Female readers please note:  While this editorial may address potty challenges in male Bathrooms, many of the key issues discussed can apply equally to women’s restrooms, it’s just that I tend to spend less time in the women’s room these days and therefore can’t speak with authority on this rather delicate subject.

 

Perhaps the most disconcerting thing about driving across this great country of ours is finding a toilet seat that I’d be willing to place my lily white rear-end on.  You know the drill, eight hours of driving, clenched teeth; you take an exit ramp and pull into a gas station.  You ask the station attendant (the pimple faced teenager behind the counter) in a harried fashion where you can find the restroom.  “Round back,” he grunts.  He hands you a key attached to a two-by-four that thousands, perhaps millions, of toilety hands have handled in the past.  In addition, your scheme to steal the bathroom key is now foiled. 

 

The door to the restroom is a battered and beaten thing.  You enter.  It’s dim, dank, and smells like a gerbil cage.  You walk past the urinal with the rust streaks and lone pink urinal chip that lost its last molecule of fragrance sometime during the Carter administration.  You hesitate.  Then slowly you push back the stall door, it’s hinges protest, cautiously you peer inside.  The scene evokes memories of your dorm bathroom in college.  The toilet’s once gleaming porcelain is now stained the color of a smoker’s lung.  The black toilet seat is in the down position and askew with droplets on it.  Could be just water, you say to yourself, but who are you kidding?  A hyena would have made less of a mess. 

 

You ponder your options.  Desperation drives you on. You consider the bombardier position and decide it’s your best tactical option.  You approach the toilet, but as you peer over the rim the hair on your neck rises, your blood ceases to flow.  In the bowl there’s Mr. Stinky doing the backstroke.  You gag reflexively and quickly back away.  Pilot to bombardier, pilot to bombardier, ‘Cancel the bombing run!  REPEAT!  Cancel the bombing run!  Enemy forces are in the area!’ 

 

You then turn around and run.  Out the door, around to the front, through an oil can display, and leap back into your car.  You’re away in a cloud of dust and flying gravel.  With clenched cheeks, teeth penetrating the surface of your tongue, and a 2 x 4 in your back seat you continue down the interstate considering your ever decreasing options.

 

I may be a poopie prude, but is it too much to ask to not have to approach every roadside toilet as if I was Indiana Jones.  I’ve been across the oceans to other places where people take pride in their toilets, where stalls are happy places, and where a man can unload his troubles without fear of staff infections, gout, shingles, or old maid’s knee.  

 

This past summer as I drove a U-Haul across the country I became so disenchanted with the state of the restrooms on our interstates and so discomforted that I thought something really should be done about it.  Perhaps a grass roots campaign, ‘From Bowl to Shining Bowl.’  The main thrust of the campaign could be to require pimple faced counter attendants to go into the bathroom on occasion with tidy-bowl, comet, and bleach in hand, and disperse them in a liberal fashion.  Oh, and we should also ban low-flow toilets.

 

As I drove through Kansas listening to crop reports I came up with a set of guidelines so that I could make a systematic non-emotional decision on whether a given toilet was acceptable for use.  Just remember BFDS (Bowl, Floor, Door, Seat) and you’ll always come away unscathed, although you may have to retreat to the woods.

 

*  The BOWL must be free and clear of all impediments.  If one preliminary flush  does   not eliminate such impediments then the toilet should NOT – under any circumstances – be used.  I prefer a toilet with a heavy violent flow.
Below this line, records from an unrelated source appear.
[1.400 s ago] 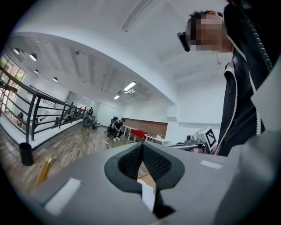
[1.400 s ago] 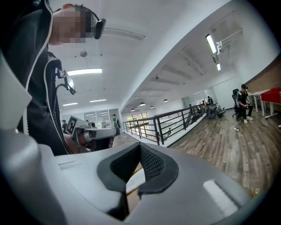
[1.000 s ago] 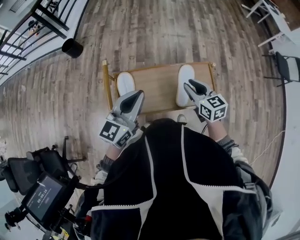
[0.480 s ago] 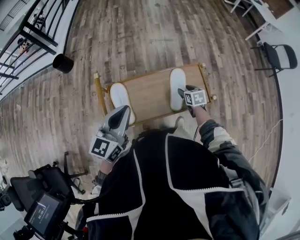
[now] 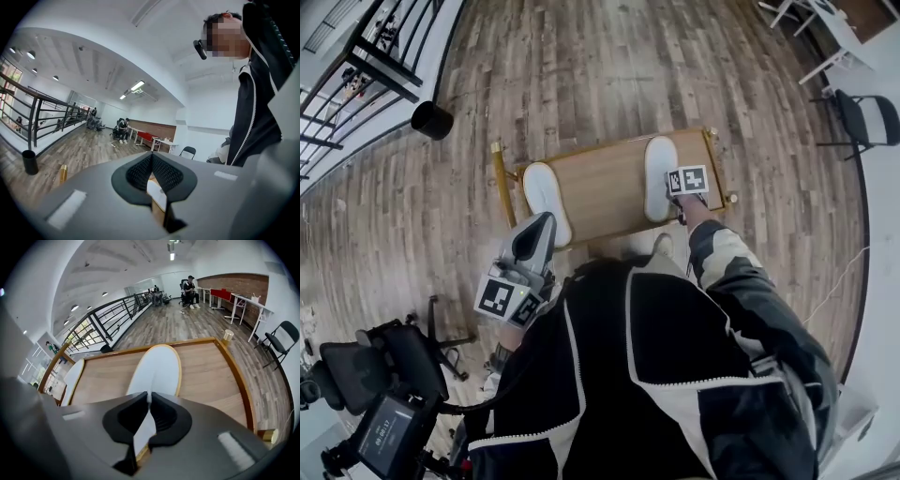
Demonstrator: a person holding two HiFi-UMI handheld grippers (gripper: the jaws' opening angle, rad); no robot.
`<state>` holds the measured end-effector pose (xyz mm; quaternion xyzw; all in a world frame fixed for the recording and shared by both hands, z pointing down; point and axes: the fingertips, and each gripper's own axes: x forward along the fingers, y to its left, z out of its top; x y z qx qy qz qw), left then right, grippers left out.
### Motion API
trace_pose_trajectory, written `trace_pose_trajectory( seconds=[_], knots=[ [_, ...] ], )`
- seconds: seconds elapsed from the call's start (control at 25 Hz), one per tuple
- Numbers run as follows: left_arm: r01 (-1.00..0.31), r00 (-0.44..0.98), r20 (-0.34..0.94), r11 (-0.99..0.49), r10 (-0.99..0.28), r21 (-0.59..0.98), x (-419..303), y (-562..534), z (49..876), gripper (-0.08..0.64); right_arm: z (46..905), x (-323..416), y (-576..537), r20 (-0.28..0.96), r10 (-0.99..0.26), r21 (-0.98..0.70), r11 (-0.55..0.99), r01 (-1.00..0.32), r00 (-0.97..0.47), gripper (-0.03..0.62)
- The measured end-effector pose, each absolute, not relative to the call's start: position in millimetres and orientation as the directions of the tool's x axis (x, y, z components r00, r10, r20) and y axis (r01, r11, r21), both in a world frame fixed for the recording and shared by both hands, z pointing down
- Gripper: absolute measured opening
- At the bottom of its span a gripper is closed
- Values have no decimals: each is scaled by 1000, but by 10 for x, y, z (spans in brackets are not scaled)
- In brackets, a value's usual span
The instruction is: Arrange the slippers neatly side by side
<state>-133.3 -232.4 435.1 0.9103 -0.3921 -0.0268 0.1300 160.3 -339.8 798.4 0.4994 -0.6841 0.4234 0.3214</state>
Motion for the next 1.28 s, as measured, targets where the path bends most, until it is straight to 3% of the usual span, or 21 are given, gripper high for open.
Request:
trace_pose_trajectory(
  seconds=[0.2, 0.76, 1.28],
  knots=[
    [-738, 666, 109, -631, -738, 239, -1399, -2343, 4473, 18, 7919, 1623, -3457, 847, -433, -279, 132, -951, -308, 21],
    [-728, 666, 58, -632, -744, 265, -1338, -2548, 4461, 18, 7487, 1360, -3482, 775, -505, -299, 236, -925, -380, 23],
    [-750, 649, 88, -617, -756, 239, -1310, -2583, 4522, 18, 6084, 682, -3400, 480, -641, -296, 524, -799, -598, 23]
  ],
)
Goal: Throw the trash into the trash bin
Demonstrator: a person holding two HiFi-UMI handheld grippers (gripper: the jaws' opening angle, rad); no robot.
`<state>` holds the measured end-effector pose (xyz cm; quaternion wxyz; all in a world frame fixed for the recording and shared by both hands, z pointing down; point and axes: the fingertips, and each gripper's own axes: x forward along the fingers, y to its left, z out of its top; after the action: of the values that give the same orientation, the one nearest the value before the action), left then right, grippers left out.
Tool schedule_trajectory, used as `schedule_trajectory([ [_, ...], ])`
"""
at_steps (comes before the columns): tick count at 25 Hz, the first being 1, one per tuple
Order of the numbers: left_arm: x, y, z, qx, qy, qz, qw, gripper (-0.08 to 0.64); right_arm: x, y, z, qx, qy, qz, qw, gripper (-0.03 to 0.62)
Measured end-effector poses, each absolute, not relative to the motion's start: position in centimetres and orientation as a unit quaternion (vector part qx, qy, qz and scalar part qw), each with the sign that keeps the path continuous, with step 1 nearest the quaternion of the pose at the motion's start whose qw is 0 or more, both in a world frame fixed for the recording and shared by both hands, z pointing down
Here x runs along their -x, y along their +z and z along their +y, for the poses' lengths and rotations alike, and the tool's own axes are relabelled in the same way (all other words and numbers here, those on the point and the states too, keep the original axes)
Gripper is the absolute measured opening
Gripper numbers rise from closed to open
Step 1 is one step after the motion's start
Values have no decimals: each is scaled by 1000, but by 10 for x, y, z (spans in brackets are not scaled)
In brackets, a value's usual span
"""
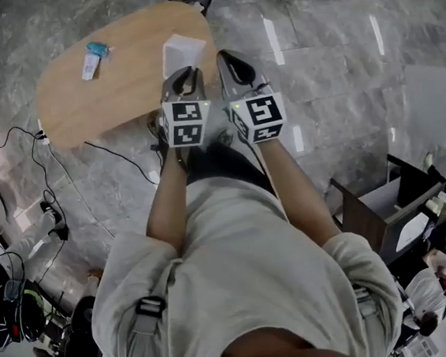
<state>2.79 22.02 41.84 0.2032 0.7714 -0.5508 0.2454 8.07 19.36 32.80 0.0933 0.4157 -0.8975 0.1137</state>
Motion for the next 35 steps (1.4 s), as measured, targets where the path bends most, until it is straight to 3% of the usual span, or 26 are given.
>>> schedule_trajectory([
  [10,-113,391,187,-788,221,-543,188,75,-167,319,165,-446,107,-885,84,8],
  [19,-155,390,69,-777,189,-570,191,75,-216,335,56,-447,117,-882,99,8],
  [35,-141,410,-71,-732,169,-616,237,75,-204,364,-112,-392,140,-900,128,8],
])
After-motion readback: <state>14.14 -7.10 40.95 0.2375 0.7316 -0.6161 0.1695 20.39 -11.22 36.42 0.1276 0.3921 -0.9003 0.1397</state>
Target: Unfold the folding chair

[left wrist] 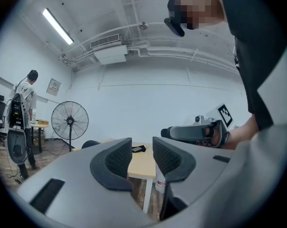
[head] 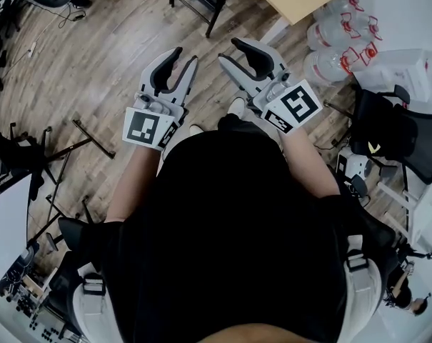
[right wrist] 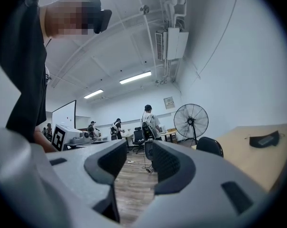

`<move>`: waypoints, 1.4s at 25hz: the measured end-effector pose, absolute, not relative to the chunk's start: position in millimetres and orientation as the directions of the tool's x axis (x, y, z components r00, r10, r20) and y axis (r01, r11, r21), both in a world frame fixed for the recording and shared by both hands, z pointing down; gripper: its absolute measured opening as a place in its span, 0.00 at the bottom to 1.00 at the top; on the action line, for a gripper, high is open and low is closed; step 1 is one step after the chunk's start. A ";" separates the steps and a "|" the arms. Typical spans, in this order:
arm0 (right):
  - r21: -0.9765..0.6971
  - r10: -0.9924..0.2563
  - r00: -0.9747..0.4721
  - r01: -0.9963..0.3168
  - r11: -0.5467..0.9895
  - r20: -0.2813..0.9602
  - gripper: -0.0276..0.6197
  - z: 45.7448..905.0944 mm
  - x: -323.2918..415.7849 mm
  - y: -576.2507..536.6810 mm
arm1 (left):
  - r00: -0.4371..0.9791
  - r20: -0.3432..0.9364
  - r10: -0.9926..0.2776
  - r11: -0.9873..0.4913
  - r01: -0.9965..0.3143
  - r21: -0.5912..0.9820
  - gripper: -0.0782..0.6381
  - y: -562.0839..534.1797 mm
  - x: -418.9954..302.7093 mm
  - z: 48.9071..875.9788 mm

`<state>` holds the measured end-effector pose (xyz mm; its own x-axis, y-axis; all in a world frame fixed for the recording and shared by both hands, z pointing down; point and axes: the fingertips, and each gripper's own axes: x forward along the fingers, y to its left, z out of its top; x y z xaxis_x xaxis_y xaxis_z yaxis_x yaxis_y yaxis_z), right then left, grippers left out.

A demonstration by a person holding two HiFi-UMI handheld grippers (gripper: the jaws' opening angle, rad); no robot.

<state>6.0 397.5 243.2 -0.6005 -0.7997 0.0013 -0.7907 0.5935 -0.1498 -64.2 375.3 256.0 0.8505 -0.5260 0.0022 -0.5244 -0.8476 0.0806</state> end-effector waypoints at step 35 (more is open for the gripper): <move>-0.126 -0.792 -0.610 -0.785 0.606 -0.005 0.82 248.9 137.5 275.7 | 0.804 0.032 -0.593 -0.803 -0.594 0.049 0.62 265.2 49.0 259.1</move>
<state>137.5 275.7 248.9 -0.6105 -0.7920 -0.0055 -0.7853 0.6061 -0.1264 49.0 265.2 259.1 0.8042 -0.5935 0.0321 -0.5943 -0.8028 0.0487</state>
*  The FLOOR of the stall should contain less than an eighth of an inch of raw sewage.  How many times have you been less than vigilant and let your trousers sag between your ankles to your infinite dismay.

*  No stall DOOR – No business.  I like a sturdy reliable lock, and with minimum gapage between the door seams.  However, as necessity dictates, sometimes just having a door will do.

*  The toilet SEAT should be devoid of all water droplets, foreign substances, and be should be reasonably secure.

 

After a shocking encounter in a stall outside of Sewanee, Tennessee, it occurred to me that more needed to be done.  A grass roots campaign is all well and good, and toilet use strategies may save a few lives, but what we really needed was a set of courtesy rules, much like those observed in a National Park – pack out what you pack in (with one small difference), tread lightly, don’t feed the bears (or in this case, truckers). 

 

From Sewanee to Ocala, Florida I pondered this weighty issue until I finally narrowed it down to five easy rules.  Rules I am confident will serve the greater good of humanity.  Learn them, live them, pass them on to your family, friends, and associates.

 

*  No bogers on the stall walls – toity tissue has many uses grasshopper.

*  Never, ever, ever go into a stall unless you mean business.  If a urinal is all your really need then a urinal it is my friend.

*  Seat up before you flush so as to minimize splash back (use foot if necessary) – toilet water on the seat is a cardinal sin.

*  Minimum impact usage – you’re in, you’re out, leaving only cloud of anthrax behind.

*  FLUSH (use foot if necessary).

 

Who said one person can’t change the world?

 

Copyright 2000 Douglas S. Sassaman

 

Douglas Sassaman is a freelance writer, aspiring novelist, and self-described humorist (who some think should be self-committed).  He writes the humor column, 'Life in the Cosmic-Burp' on the web at http://CosmicBurp.com.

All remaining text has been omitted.